After his residency, Wahrman worked in private practice at Chestnut Hill, Hahnemann University and Roxborough hospitals. In 2007, he began as a professor of surgery at Temple University. Last October, he started spending three days per week at the VA medical center and two days at Penn Medicine in Chestnut Hill.

“The one constant for me has been Chestnut Hill Hospital. It’s just a very enjoyable place to work,” said the physician, who has collected an extensive fount of historical documents and photos of the 90th Infantry Division, part of Gen. George Patton’s legendary Third Army, which liberated his father and uncle. Part of this collection is a 25-page treatise by Wahrman’s father on the atrocities he and other inmates endured in Nazi concentration camps.

Wahrman’s father, uncle and a Polish aunt were the only members of their extended family to survive World War II. Many others were murdered in concentration camps. In 1949 Wolf and Henry came to the U.S. Henry, who became a cantor and sang in many synagogues in the New York City area and elsewhere, died in 1993.

At the VA medical center, Wahrman mostly treats age-related conditions like skin cancer or hand conditions like carpal tunnel syndrome. He insisted that his connection with veterans is always part of his work. “It’s part of our religious background. It’s letting my kids know that this is who your grandfather was; this is where you came from; this is why you should thank your lucky stars that you were born in this country. It’s always kind of in the background.”

Wahrman said his father valued education and self-sufficiency, and although the surgeon grew up in an orthodox religious environment, his father took Wahrman and his siblings out of parochial school to expose them to a more diverse group of children in public school.

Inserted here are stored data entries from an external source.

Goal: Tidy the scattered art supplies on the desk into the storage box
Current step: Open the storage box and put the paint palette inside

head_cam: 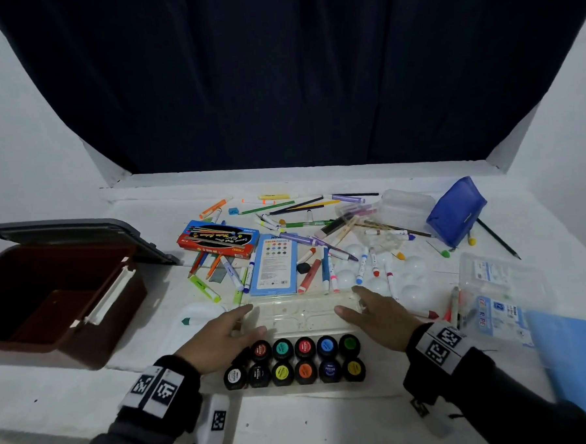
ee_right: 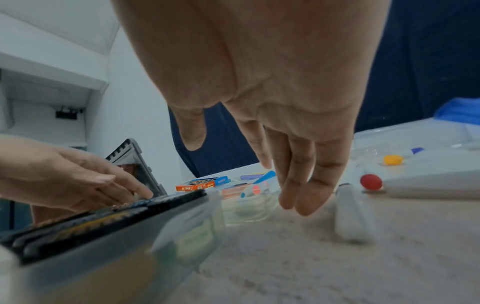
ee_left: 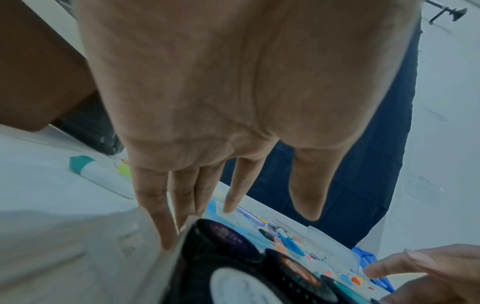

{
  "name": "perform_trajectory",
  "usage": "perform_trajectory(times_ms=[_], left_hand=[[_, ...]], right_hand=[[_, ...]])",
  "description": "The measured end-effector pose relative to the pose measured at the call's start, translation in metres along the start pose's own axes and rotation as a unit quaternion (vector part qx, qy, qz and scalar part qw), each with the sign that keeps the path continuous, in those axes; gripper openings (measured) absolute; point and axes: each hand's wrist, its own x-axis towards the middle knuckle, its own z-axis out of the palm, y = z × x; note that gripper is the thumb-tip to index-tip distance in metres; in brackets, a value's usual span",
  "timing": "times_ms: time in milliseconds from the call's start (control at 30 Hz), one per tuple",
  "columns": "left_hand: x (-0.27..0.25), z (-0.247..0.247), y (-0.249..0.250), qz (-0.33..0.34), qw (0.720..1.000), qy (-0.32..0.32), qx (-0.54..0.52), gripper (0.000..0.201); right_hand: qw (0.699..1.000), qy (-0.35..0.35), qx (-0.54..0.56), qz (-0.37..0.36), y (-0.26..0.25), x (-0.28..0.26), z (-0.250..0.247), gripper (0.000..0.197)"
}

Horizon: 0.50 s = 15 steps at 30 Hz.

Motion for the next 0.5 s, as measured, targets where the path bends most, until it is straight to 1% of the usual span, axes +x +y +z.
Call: perform_trajectory(times_ms=[100, 167, 267, 300, 333, 367, 400, 433, 467, 500], left_hand=[[-0.002, 0.000, -0.001, 0.003, 0.999, 0.036, -0.031, 0.063], [-0.009, -0.002, -0.003, 0.023, 0.995, 0.070, -0.069, 0.055], [-0.028, -0.003, -0.006, 0.056, 0.975, 0.133, -0.166, 0.040], [-0.035, -0.002, -0.008, 0.061, 0.967, 0.149, -0.197, 0.038], [-0.042, 0.000, -0.009, 0.067, 0.959, 0.162, -0.222, 0.035], [-0.048, 0.001, -0.011, 0.070, 0.953, 0.171, -0.240, 0.033], [-0.054, 0.003, -0.013, 0.075, 0.947, 0.177, -0.256, 0.033], [-0.060, 0.005, -0.015, 0.078, 0.944, 0.181, -0.264, 0.040], [-0.065, 0.006, -0.016, 0.081, 0.943, 0.183, -0.267, 0.044], [-0.069, 0.008, -0.016, 0.083, 0.942, 0.188, -0.265, 0.043]], right_hand=[[0.998, 0.029, 0.057, -0.001, 0.002, 0.000, 0.002, 0.074], [0.993, 0.054, 0.110, -0.003, 0.009, -0.001, 0.004, 0.070], [0.971, 0.093, 0.219, -0.018, 0.022, -0.006, 0.009, 0.068], [0.958, 0.111, 0.263, -0.023, 0.026, -0.009, 0.010, 0.063], [0.945, 0.126, 0.300, -0.028, 0.028, -0.011, 0.012, 0.054], [0.934, 0.140, 0.328, -0.033, 0.028, -0.015, 0.012, 0.040], [0.924, 0.152, 0.349, -0.040, 0.025, -0.020, 0.012, 0.026], [0.917, 0.158, 0.362, -0.047, 0.023, -0.025, 0.012, 0.016], [0.914, 0.159, 0.368, -0.054, 0.022, -0.030, 0.013, 0.015], [0.915, 0.158, 0.367, -0.062, 0.021, -0.034, 0.014, 0.017]])
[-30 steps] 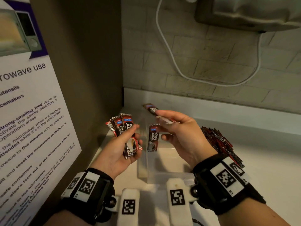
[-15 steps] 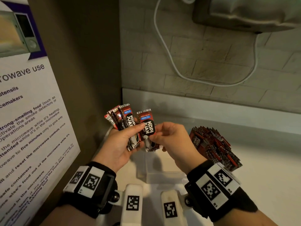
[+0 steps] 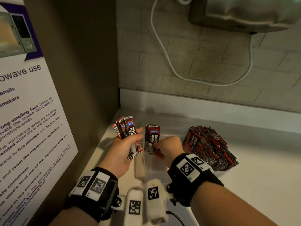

“He was just a very loving, effective parent,” Wahrman said. “An effective teacher. And his experiences in the war, you would think someone like that would be so much more bitter or inhibited or have different issues, but he really didn’t.”

While working in medicine, teaching and helping students with their residencies, Wahrman meets many first-generation Americans, some of whom have similar stories. He said that watching first-generation Americans clutch the same opportunities as he has had really “resonates” with him.

Wahrman, who has maintained his clinical duties at Chestnut Hill Hospital under Penn Medicine, was recently selected to be president of the Robert H. Ivy Pennsylvania State Society of Plastic Surgeons. But working with veterans is his way of giving back.

“Considering what happened in Europe and what my father and uncle went through, giving back is not a very easy thing to do,” he said. “I’m here, and I’ve gone to this school, that school. My father was from a foreign country; he was a refugee. Rescued by the U.S. Army, he comes to this country. How do you even comprehend what you would need to do to pay that back? Other than just trying to be a decent, productive, helpful person … Veterans helped us. They’ve sacrificed. They deserve the best care.”